Unlike lime and gypsum plaster, cement plaster is made from sand, cement and water, and is usually mixed up on site. Its quick setting times and lower cost make it a popular option, but it should be noted that it is harder to achieve a smooth surface with cement plaster than with gypsum. For this reason, a gypsum plaster will commonly be applied on top.
The fact that cement plaster is not as breathable or flexible as lime make it unsuitable for period homes.
Venetian Polished Plaster
Another traditional type of lime-based plaster, like clay, Venetian Polished plaster is a hugely popular finish for internal walls right now.
It is made from slaked lime, marble dust, and natural binders in the mix. It’s applied over an acrylic primer and protected by a wax coat.
Venetian Polished Plaster has a beautiful, natural appearance.
On the downside, Venetian Polished plaster is not an inexpensive product.
One of its main benefits is that it is waterproof and highly durable, making it perfect for all kinds of applications, including wet rooms and kitchens.
Another lime-based plaster, Marmorino is a composite of lime putty, primary slaked lime, marble dust, and ground marble.
It can be applied in a variety of ways to produce a range of effects, from matt to glossy, and even to resemble natural stone or polished marble.
A form of lime plaster, tadelakt is also sometimes referred to as Moroccan plaster and gives a beautiful, rustic finish that is suitable for both traditional & contemporary interior schemes.

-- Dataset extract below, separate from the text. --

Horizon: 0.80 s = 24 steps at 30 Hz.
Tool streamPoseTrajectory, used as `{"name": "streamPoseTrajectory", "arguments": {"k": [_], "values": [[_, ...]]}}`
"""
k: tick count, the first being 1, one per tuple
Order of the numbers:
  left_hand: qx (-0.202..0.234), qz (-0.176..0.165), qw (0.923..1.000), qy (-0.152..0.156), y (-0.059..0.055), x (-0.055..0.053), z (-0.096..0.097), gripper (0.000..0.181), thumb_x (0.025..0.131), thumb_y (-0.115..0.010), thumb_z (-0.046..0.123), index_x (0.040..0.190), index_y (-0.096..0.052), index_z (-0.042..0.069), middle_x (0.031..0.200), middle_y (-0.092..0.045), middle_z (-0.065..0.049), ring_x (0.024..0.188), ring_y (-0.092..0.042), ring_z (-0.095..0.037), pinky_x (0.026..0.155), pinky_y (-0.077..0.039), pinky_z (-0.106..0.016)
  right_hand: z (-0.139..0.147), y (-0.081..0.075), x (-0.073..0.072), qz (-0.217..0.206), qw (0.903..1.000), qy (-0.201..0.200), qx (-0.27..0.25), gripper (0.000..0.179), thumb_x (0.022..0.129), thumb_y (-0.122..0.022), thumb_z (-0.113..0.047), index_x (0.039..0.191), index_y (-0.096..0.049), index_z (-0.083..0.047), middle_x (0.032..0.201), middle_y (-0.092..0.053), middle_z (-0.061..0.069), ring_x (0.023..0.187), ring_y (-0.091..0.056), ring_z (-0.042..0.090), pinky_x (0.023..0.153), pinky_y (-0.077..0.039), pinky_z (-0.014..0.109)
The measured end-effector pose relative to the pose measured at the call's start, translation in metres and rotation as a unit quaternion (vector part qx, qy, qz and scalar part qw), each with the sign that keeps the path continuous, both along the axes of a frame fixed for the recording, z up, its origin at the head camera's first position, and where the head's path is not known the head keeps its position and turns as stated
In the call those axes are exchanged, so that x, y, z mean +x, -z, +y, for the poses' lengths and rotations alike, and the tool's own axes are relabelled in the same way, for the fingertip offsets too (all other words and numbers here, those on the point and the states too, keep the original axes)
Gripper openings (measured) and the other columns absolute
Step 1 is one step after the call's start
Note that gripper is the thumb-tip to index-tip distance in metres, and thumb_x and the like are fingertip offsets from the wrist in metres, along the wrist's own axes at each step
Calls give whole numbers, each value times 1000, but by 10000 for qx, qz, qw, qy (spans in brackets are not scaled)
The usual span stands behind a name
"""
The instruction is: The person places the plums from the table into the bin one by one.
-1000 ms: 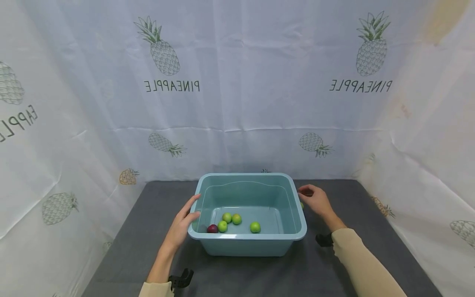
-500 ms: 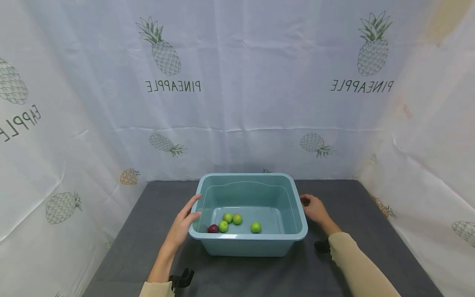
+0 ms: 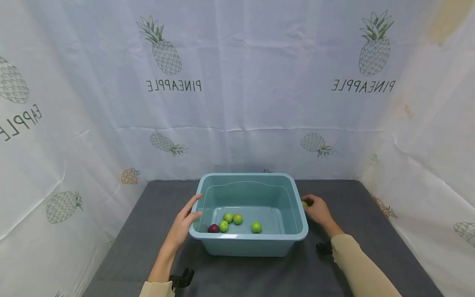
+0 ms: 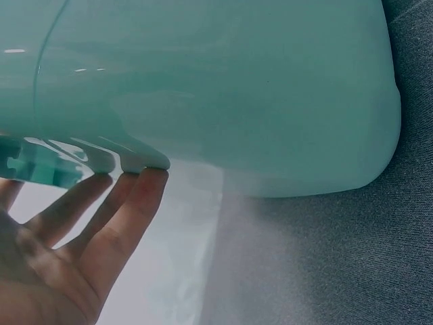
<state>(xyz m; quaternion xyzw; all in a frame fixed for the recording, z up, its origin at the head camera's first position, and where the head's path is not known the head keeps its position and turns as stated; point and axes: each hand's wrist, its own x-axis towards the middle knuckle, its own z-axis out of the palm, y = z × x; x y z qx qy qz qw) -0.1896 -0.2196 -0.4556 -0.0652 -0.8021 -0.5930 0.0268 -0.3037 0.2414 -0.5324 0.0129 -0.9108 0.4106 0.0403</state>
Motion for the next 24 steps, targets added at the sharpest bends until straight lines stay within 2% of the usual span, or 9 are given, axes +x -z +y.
{"name": "streamPoseTrajectory", "arguments": {"k": [10,24], "values": [[-24,6,10000,-3,3,-3,-1,52,106,-50,24,157,-39,24,166,-26,-8,153,-19,-35,113,-21,-69,3,-23,7,293,9994,-170,-15,30,94,-71,-15,119,-68,1,118,-67,22,110,-64,41,86,-54,54],[37,-73,9999,60,2,-2,-1,52,106,-49,25,157,-38,25,167,-22,-9,153,-19,-37,112,-23,-69,-1,-67,23,1070,9929,-475,-222,34,93,-75,-13,123,-66,1,119,-65,21,109,-64,39,87,-55,52]]}}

Originating in the foothills of the Atlas mountains, it was developed in the city of Marrakech as a flexible material extremely useful for surfacing the ryads which distinguish this region: small interior courtyards with central water features.

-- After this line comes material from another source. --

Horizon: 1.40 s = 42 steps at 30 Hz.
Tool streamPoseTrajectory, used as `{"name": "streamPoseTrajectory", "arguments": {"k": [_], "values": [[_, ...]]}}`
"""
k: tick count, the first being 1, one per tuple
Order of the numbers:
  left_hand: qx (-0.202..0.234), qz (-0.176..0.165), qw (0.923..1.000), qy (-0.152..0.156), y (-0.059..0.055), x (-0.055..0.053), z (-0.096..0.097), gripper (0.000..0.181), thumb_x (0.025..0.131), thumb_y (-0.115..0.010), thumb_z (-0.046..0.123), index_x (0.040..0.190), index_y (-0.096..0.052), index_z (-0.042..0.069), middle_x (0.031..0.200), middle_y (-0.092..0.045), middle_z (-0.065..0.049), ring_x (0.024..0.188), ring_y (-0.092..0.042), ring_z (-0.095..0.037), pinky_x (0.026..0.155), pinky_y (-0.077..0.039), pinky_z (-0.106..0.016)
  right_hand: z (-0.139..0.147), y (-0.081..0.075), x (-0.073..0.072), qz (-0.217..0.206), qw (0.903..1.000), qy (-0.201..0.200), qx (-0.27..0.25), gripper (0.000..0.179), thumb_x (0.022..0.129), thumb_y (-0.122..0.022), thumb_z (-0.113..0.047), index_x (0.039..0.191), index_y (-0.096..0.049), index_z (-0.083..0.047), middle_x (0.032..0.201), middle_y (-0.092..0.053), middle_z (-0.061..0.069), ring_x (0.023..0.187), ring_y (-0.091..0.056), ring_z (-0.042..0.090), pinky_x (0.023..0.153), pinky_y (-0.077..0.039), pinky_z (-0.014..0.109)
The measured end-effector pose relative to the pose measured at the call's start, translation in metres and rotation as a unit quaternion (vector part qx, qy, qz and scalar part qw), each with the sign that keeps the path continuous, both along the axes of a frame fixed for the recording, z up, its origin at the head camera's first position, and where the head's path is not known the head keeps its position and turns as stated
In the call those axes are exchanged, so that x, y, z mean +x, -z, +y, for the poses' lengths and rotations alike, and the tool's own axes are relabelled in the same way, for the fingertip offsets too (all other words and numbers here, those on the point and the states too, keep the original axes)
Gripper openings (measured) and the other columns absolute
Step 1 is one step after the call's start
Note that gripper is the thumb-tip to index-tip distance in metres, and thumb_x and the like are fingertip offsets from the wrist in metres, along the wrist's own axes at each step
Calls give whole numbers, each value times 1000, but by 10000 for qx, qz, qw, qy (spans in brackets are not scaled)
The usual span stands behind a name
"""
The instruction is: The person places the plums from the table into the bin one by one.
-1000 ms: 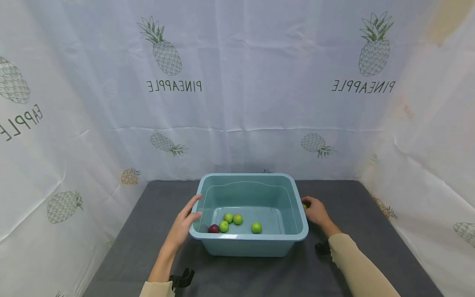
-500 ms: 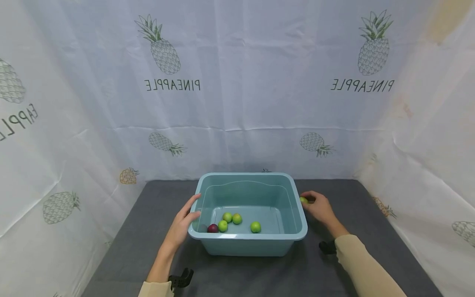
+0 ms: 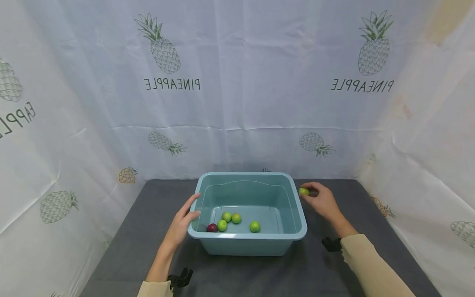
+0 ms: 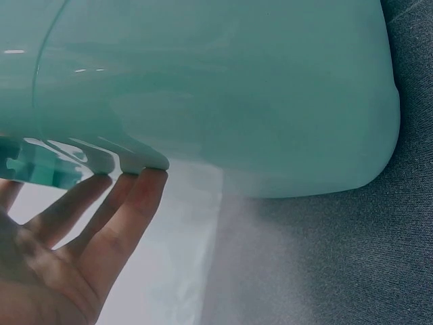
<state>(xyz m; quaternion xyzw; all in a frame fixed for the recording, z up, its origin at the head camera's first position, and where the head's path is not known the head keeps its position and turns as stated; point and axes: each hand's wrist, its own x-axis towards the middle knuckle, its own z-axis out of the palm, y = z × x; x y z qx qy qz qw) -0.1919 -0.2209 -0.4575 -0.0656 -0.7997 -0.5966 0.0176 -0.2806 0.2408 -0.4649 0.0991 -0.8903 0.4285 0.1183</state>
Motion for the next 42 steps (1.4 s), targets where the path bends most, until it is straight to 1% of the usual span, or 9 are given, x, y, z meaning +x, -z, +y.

Thanks to a renewed interest in traditional and natural types of plaster in recent years, clay plaster is currently viewed as very fashionable in all kinds of property, whatever age. Clay plaster uses natural clay as the primary binding element, before being combined with aggregates and natural fibres to give it strength.
Although it is a spectaclar option, resulting in a beautiful matt surface which can be left unpainted (often it comes ready-coloured), clay plaster is NOT suitable for areas that will regularly be exposed to water, such as inside showers or behind sink units.